| WHAT IS NEEDED |
Without including any images, repeat the data exactly.

| STORED DATA |

================================

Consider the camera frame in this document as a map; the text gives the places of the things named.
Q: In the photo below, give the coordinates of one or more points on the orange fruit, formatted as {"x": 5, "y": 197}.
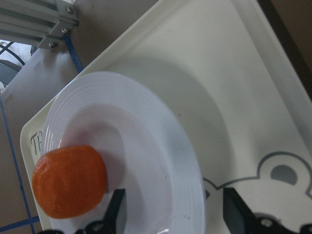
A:
{"x": 68, "y": 182}

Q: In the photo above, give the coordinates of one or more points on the white round plate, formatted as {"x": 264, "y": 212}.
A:
{"x": 145, "y": 149}

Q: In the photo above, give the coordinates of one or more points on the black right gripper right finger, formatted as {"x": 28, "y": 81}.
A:
{"x": 237, "y": 216}

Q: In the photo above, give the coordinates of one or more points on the cream bear tray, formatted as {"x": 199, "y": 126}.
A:
{"x": 207, "y": 85}

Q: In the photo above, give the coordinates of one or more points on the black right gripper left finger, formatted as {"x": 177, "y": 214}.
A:
{"x": 114, "y": 220}

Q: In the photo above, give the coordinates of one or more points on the aluminium frame post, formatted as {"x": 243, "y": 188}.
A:
{"x": 40, "y": 23}

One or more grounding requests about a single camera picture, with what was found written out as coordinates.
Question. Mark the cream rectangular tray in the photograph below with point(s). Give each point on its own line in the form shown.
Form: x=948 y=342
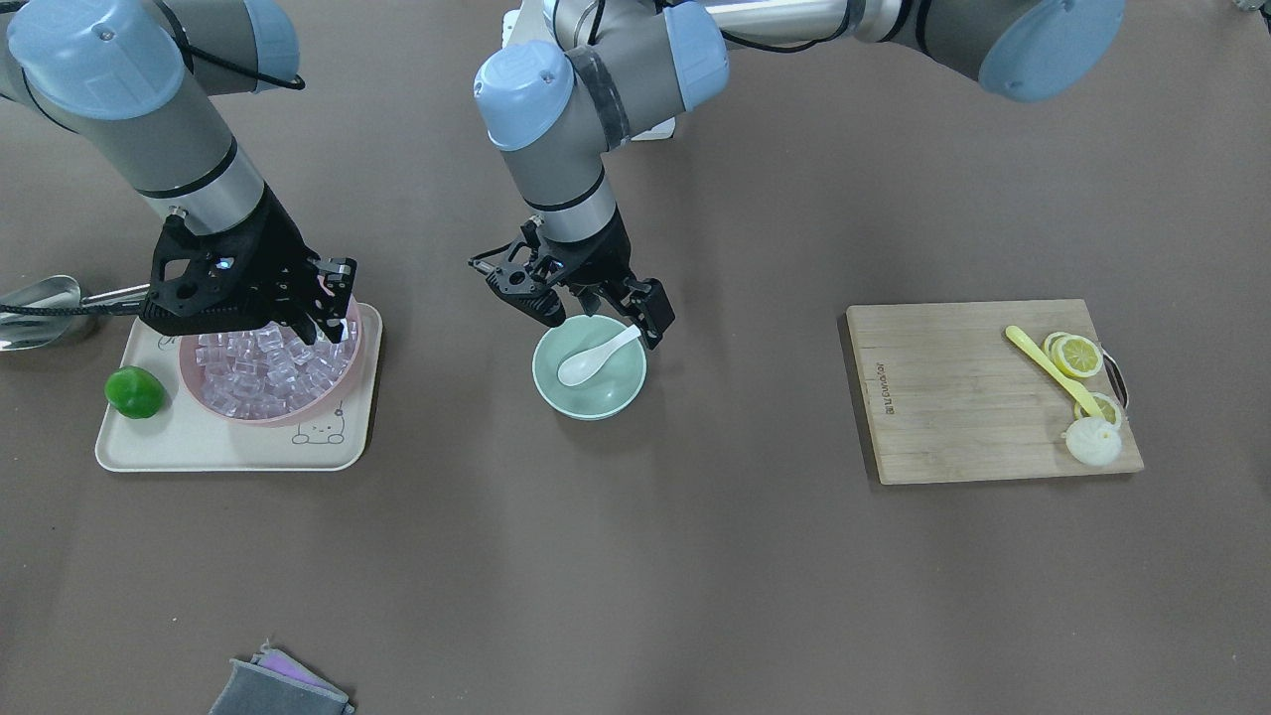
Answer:
x=328 y=435

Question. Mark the pink bowl of ice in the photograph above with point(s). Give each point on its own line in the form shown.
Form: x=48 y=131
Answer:
x=269 y=376

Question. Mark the white ceramic spoon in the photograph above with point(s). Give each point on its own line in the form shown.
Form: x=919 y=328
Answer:
x=583 y=366

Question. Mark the lemon slice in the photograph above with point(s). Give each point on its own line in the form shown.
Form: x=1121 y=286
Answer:
x=1109 y=408
x=1074 y=355

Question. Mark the lemon slice lower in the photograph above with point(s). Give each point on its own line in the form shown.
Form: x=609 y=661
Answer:
x=1109 y=408

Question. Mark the white onion piece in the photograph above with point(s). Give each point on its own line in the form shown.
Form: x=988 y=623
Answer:
x=1093 y=441

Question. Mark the metal ice scoop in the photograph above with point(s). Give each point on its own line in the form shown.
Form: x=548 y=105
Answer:
x=55 y=310

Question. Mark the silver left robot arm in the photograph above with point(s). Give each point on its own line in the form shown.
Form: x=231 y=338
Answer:
x=604 y=72

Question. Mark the mint green bowl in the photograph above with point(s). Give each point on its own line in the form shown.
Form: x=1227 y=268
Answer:
x=607 y=392

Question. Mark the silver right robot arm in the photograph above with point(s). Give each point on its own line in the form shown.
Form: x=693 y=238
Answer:
x=136 y=79

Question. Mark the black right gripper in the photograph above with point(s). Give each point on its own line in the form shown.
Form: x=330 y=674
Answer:
x=275 y=245

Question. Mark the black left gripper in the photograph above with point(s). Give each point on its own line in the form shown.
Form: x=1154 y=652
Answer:
x=608 y=256

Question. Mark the bamboo cutting board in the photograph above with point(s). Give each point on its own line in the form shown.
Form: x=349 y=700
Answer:
x=947 y=398

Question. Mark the lemon slice upper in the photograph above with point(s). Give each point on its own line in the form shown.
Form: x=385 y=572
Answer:
x=1074 y=355

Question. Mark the yellow plastic knife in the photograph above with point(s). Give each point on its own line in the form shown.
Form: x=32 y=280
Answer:
x=1078 y=392

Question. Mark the green lime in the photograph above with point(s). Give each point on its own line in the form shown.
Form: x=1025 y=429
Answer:
x=134 y=392

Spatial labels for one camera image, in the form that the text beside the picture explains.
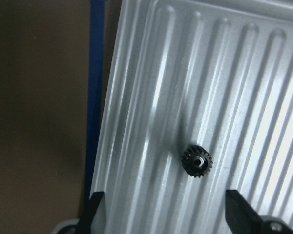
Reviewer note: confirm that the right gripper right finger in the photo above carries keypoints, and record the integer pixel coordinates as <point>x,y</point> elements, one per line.
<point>241,218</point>

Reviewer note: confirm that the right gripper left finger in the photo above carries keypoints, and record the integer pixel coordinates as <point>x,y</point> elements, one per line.
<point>84,224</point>

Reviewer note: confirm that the small black bearing gear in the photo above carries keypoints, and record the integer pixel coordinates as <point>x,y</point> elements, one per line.
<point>196,161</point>

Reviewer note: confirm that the silver ribbed metal tray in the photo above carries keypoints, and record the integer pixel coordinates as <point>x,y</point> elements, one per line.
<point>213,73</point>

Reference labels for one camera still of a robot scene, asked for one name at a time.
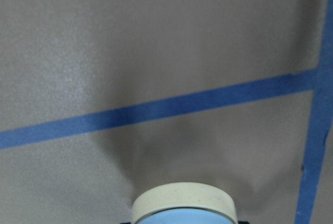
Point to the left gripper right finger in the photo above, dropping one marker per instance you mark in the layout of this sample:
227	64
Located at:
242	222

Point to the blue and cream bell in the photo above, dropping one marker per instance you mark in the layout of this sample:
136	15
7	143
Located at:
184	202

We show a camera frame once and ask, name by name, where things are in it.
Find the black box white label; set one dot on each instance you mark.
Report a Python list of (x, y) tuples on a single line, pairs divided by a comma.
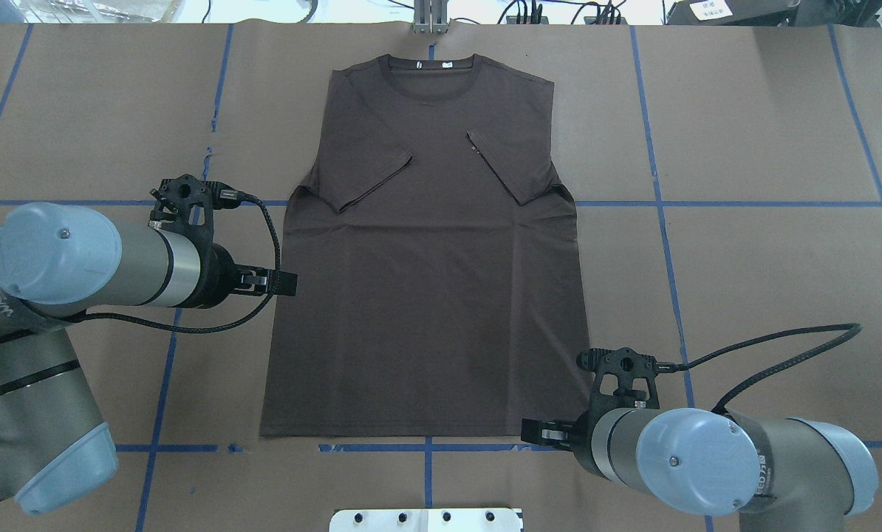
[(732, 13)]

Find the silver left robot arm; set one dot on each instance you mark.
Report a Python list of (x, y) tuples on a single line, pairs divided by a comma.
[(58, 264)]

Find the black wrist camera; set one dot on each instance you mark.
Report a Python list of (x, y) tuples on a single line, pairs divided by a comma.
[(187, 204), (623, 379)]

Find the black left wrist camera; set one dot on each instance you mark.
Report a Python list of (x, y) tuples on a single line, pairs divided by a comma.
[(187, 204)]

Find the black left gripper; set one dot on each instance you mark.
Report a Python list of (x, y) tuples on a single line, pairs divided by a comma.
[(218, 277)]

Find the aluminium frame post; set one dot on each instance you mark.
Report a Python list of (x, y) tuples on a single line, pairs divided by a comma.
[(430, 17)]

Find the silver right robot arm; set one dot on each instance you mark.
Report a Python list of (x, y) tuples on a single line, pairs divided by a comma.
[(773, 475)]

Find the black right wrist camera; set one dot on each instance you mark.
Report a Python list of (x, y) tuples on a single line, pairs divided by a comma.
[(623, 379)]

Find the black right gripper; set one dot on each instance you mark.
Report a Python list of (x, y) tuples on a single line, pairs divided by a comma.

================================

| OUTPUT |
Consider the camera frame in this document as a map; the text gives the places of the things named.
Q: In the photo below, give the coordinates of one or more points on the orange fruit, formatted as {"x": 5, "y": 197}.
A:
{"x": 68, "y": 182}

Q: In the photo above, give the coordinates of one or more points on the white round plate, formatted as {"x": 264, "y": 212}.
A:
{"x": 145, "y": 149}

Q: In the photo above, give the coordinates of one or more points on the black right gripper right finger, formatted as {"x": 28, "y": 81}.
A:
{"x": 237, "y": 216}

Q: In the photo above, give the coordinates of one or more points on the cream bear tray, formatted as {"x": 199, "y": 126}.
A:
{"x": 207, "y": 85}

Q: In the photo above, give the coordinates of one or more points on the black right gripper left finger, formatted as {"x": 177, "y": 214}.
A:
{"x": 114, "y": 220}

Q: In the photo above, give the coordinates of one or more points on the aluminium frame post, formatted as {"x": 243, "y": 188}.
A:
{"x": 40, "y": 23}

One or more grounding requests about a single camera picture, with what was found written out as coordinates.
Question. Mark the cream rectangular tray in the photograph below with point(s). Give each point on its own line in the form shown.
Form: x=948 y=342
Answer:
x=328 y=435

Question. Mark the pink bowl of ice in the photograph above with point(s). Give each point on its own line in the form shown.
Form: x=48 y=131
Answer:
x=269 y=376

Question. Mark the white ceramic spoon in the photograph above with point(s). Give each point on its own line in the form shown.
Form: x=919 y=328
Answer:
x=583 y=366

Question. Mark the lemon slice in the photograph above with point(s). Give each point on its own line in the form shown.
Form: x=1121 y=286
Answer:
x=1109 y=408
x=1074 y=355

Question. Mark the lemon slice lower in the photograph above with point(s). Give each point on its own line in the form shown.
Form: x=609 y=661
Answer:
x=1109 y=408

Question. Mark the white onion piece in the photograph above with point(s). Give each point on its own line in the form shown.
Form: x=988 y=623
Answer:
x=1093 y=441

Question. Mark the metal ice scoop in the photograph above with point(s). Give each point on its own line in the form shown.
Form: x=548 y=105
Answer:
x=55 y=310

Question. Mark the silver left robot arm in the photograph above with point(s). Give each point on its own line in the form shown.
Form: x=231 y=338
Answer:
x=604 y=72

Question. Mark the mint green bowl in the photograph above with point(s). Give each point on its own line in the form shown.
Form: x=1227 y=268
Answer:
x=607 y=392

Question. Mark the silver right robot arm in the photograph above with point(s). Give each point on its own line in the form shown.
Form: x=693 y=238
Answer:
x=136 y=79

Question. Mark the black right gripper in the photograph above with point(s). Give each point on its own line in the form shown.
Form: x=330 y=674
Answer:
x=275 y=245

Question. Mark the black left gripper in the photograph above with point(s). Give each point on its own line in the form shown.
Form: x=1154 y=652
Answer:
x=608 y=256

Question. Mark the bamboo cutting board in the photograph above with point(s). Give each point on its own line in the form shown.
Form: x=349 y=700
Answer:
x=947 y=398

Question. Mark the lemon slice upper in the photograph above with point(s). Give each point on its own line in the form shown.
Form: x=385 y=572
Answer:
x=1074 y=355

Question. Mark the yellow plastic knife in the photograph above with point(s). Give each point on its own line in the form shown.
Form: x=32 y=280
Answer:
x=1078 y=392

Question. Mark the green lime in the photograph above with point(s). Give each point on its own line in the form shown.
Form: x=1025 y=429
Answer:
x=134 y=392

Spatial labels for one camera image, in the form that the text beside the picture explains.
Reviewer note: confirm that the right gripper right finger in the photo above carries keypoints, and record the integer pixel coordinates as <point>x,y</point> elements, one per line.
<point>241,218</point>

Reviewer note: confirm that the right gripper left finger in the photo above carries keypoints, and record the integer pixel coordinates as <point>x,y</point> elements, one per line.
<point>84,224</point>

Reviewer note: confirm that the small black bearing gear in the photo above carries keypoints, and record the integer pixel coordinates as <point>x,y</point> elements, one per line.
<point>196,161</point>

Reviewer note: confirm that the silver ribbed metal tray in the photo above carries keypoints, and record the integer pixel coordinates as <point>x,y</point> elements, one per line.
<point>213,73</point>

Reference labels for one camera still of a robot scene, asked for one name at a time.
Point to the left gripper right finger in the photo above, dropping one marker per instance you mark in the layout of this sample:
227	64
Located at:
242	222

Point to the blue and cream bell in the photo above, dropping one marker per instance you mark in the layout of this sample:
136	15
7	143
Located at:
184	202

We show a camera frame once and ask, name by name, where things are in it.
Find the black box white label; set one dot on each instance you mark.
Report a Python list of (x, y) tuples on a single line, pairs divided by a comma.
[(732, 13)]

Find the silver left robot arm; set one dot on each instance you mark.
Report a Python list of (x, y) tuples on a single line, pairs divided by a comma.
[(58, 264)]

Find the black wrist camera; set one dot on each instance you mark.
Report a Python list of (x, y) tuples on a single line, pairs divided by a comma.
[(187, 204), (623, 379)]

Find the black left wrist camera; set one dot on each instance you mark.
Report a Python list of (x, y) tuples on a single line, pairs divided by a comma.
[(187, 204)]

Find the black left gripper; set one dot on each instance you mark.
Report a Python list of (x, y) tuples on a single line, pairs divided by a comma.
[(218, 277)]

Find the aluminium frame post; set one dot on each instance you mark.
Report a Python list of (x, y) tuples on a single line, pairs divided by a comma.
[(430, 17)]

Find the silver right robot arm; set one dot on each instance you mark.
Report a Python list of (x, y) tuples on a single line, pairs divided by a comma.
[(773, 475)]

Find the black right wrist camera; set one dot on each instance you mark.
Report a Python list of (x, y) tuples on a single line, pairs divided by a comma.
[(623, 379)]

Find the black right gripper; set one dot on each instance you mark.
Report a Python list of (x, y) tuples on a single line, pairs divided by a comma.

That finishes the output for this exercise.